Troy
February 6, 2013Troy council approves rezoning needed to restore historic home
By Terry Oparka
C & G Staff Writer
The home Alvin Ballard, 90, recently sold on Woodslee, tucked in a hamlet at Maple and Stephenson, has been around for a while — since 1896 to be exact.
The home was part of a dairy farm that Ballard’s wife’s grandfather built. His son Fred Hildebrandt, Ballard’s father-in-law, took over the operation. Hildebrandt served as the first treasurer for the city of Troy and as an Oakland County commissioner, according to the Troy Historical Society.
Ballard said he and his wife, Lois, met in college and married in 1951. In 1959, Ballard moved into the home with his family to take care of Hildebrandt for the last two years of his life after Hildebrandt’s wife, Vera, died. Plans for Stephenson Highway were approved that same year, which basically cut the 110-acre farm in half, Ballard said.
Hildebrandt couldn’t maintain the dairy farm, as large as 30 Guernsey cows at one point, on the smaller site, so he sold the herd off and sold the land for industrial development.

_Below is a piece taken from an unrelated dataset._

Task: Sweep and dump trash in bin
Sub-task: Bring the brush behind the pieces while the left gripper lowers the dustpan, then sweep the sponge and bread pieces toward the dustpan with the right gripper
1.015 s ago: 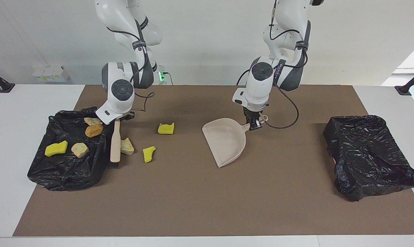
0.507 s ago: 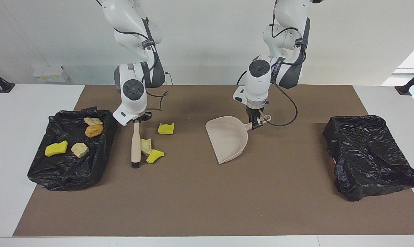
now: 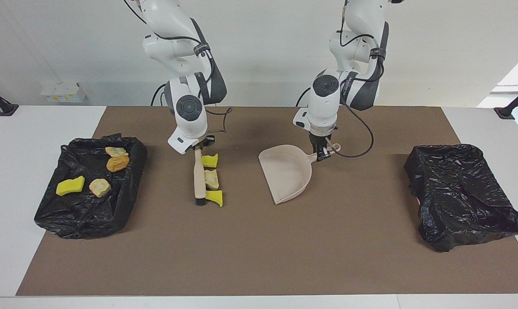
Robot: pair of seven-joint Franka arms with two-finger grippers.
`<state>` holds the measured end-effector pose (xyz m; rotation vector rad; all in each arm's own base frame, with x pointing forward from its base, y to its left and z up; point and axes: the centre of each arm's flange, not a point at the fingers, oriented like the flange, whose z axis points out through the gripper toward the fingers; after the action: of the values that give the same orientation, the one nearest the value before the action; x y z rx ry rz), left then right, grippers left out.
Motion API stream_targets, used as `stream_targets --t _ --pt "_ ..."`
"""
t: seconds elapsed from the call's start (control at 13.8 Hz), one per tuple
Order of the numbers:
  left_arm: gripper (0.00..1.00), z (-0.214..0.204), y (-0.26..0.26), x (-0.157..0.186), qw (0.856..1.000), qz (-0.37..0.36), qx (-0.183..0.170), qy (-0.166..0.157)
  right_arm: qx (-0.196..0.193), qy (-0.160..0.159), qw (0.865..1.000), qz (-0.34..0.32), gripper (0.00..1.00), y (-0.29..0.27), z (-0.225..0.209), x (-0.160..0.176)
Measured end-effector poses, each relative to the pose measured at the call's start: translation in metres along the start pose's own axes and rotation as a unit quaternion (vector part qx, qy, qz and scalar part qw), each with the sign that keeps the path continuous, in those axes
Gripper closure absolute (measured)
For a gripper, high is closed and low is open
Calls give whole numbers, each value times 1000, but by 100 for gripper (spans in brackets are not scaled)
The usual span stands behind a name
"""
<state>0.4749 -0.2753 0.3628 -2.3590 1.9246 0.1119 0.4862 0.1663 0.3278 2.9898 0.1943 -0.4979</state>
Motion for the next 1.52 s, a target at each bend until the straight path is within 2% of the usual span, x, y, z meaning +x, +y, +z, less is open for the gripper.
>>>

The family moved the home from where it stood on Maple Road to where it now stands on Woodslee.
Ballard said his children asked him to leave the home on Woodslee where he lived alone after his wife died in 2007 because they believed the house was too much for him to maintain, and he agreed.
Troy City Planner Brent Savidant explained that the Maple and Stephenson area has been zoned industrial for 50 years, and the home on Woodslee was a legal non-conforming use.

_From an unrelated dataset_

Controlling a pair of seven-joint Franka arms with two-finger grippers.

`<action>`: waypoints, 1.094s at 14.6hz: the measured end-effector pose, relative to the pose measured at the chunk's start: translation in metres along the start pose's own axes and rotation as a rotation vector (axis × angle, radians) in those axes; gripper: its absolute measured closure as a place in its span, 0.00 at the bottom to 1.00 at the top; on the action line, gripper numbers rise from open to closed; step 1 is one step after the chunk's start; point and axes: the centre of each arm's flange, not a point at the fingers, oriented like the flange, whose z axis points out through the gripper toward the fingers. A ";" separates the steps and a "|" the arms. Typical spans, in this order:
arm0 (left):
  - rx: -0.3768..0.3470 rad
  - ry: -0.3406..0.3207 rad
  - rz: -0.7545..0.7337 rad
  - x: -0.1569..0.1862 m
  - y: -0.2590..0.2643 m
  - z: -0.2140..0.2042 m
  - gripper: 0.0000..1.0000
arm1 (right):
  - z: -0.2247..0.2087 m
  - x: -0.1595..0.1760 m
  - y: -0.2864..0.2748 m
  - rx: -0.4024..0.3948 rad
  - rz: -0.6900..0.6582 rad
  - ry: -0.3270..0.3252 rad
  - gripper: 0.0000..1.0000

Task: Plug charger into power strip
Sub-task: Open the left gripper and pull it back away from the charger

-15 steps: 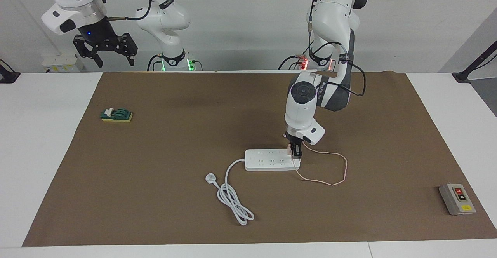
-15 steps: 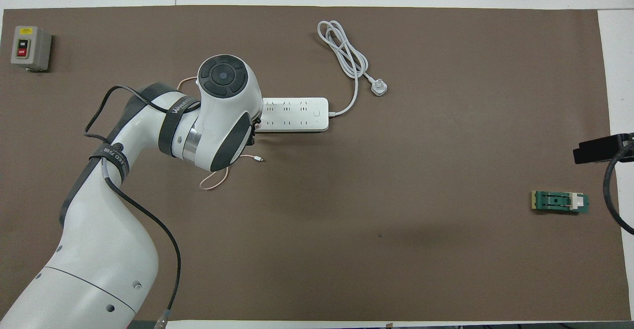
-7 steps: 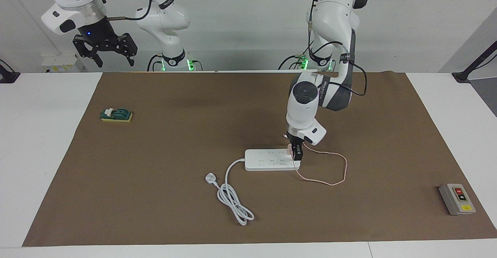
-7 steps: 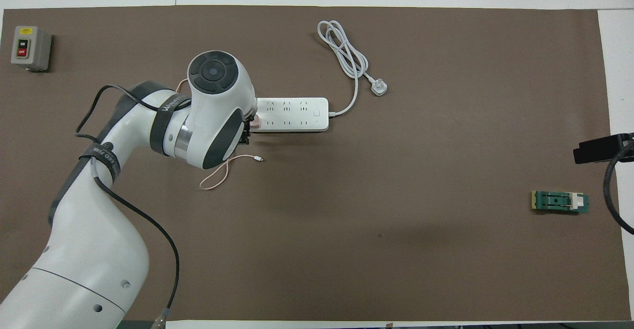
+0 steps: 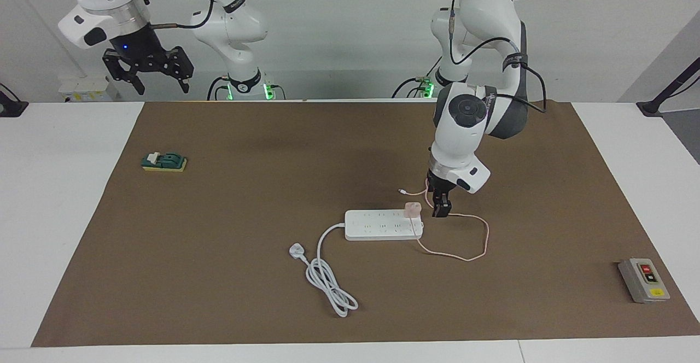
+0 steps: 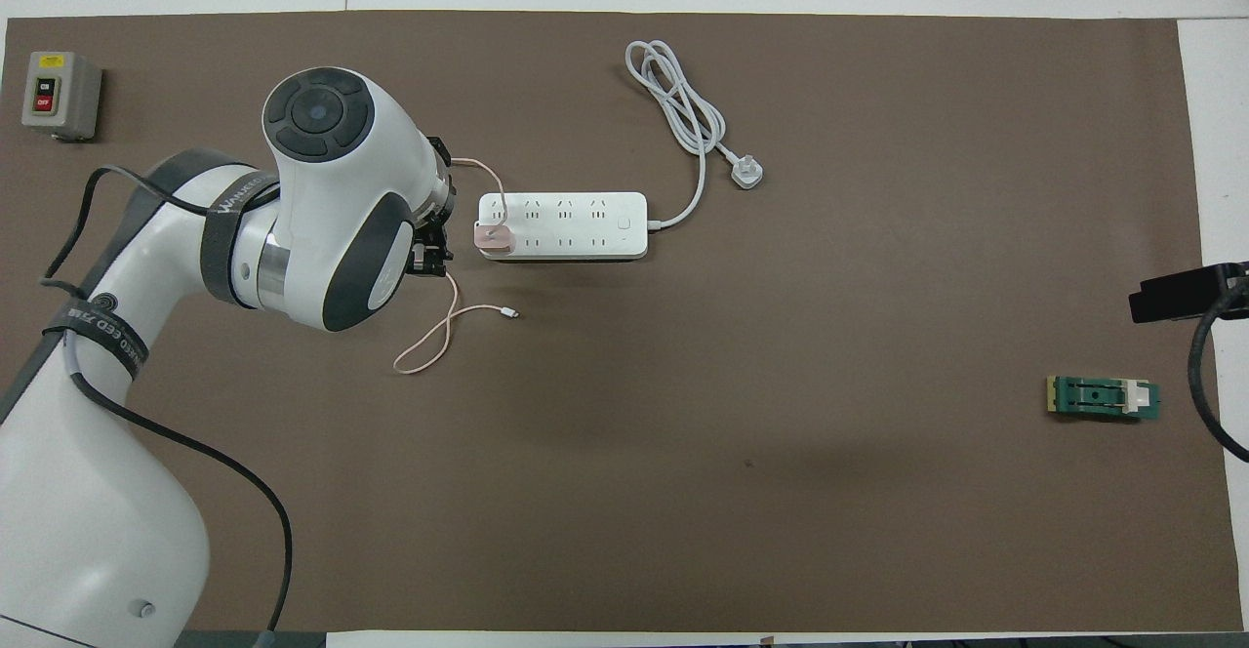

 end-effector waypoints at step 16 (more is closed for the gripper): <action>-0.008 -0.005 0.621 0.139 -0.031 -0.159 0.15 | 0.000 0.000 0.000 0.000 0.000 0.000 0.00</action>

“The only access to the home is through a residential street,” Savidant said.
Ballard had buyers for the home, who plan to renovate and restore it. The problem was, the bank wouldn’t give the new buyers a loan without a rezoning. A rezoning was needed because residential usage is not permitted under the industrial/business zoning designation.
So Ballard approached the Troy Planning Department and Planning Commission with his request to rezone the property from an integrated industrial and business zoning district to residential.
The Planning Department and Carlisle/Wortman Associates, the city’s planning consultant, supported the change.
Ben Carlisle of Carlisle/Wortman said the rezoning was consistent with the city’s master plan, and he noted that, if the site were developed as an industrial zoning district, it would be inconsistent and disruptive to adjoining property owners.
The Planning Commission unanimously approved the recommendation that the rezoning request be approved at the Dec. 11 Planning Commission meeting.
The Troy City Council agreed and unanimously approved the rezoning request at the Jan. 28 meeting.
“This cleans up a nonconforming use,” Savidant said. The new owners of the home couldn’t be reached for comment.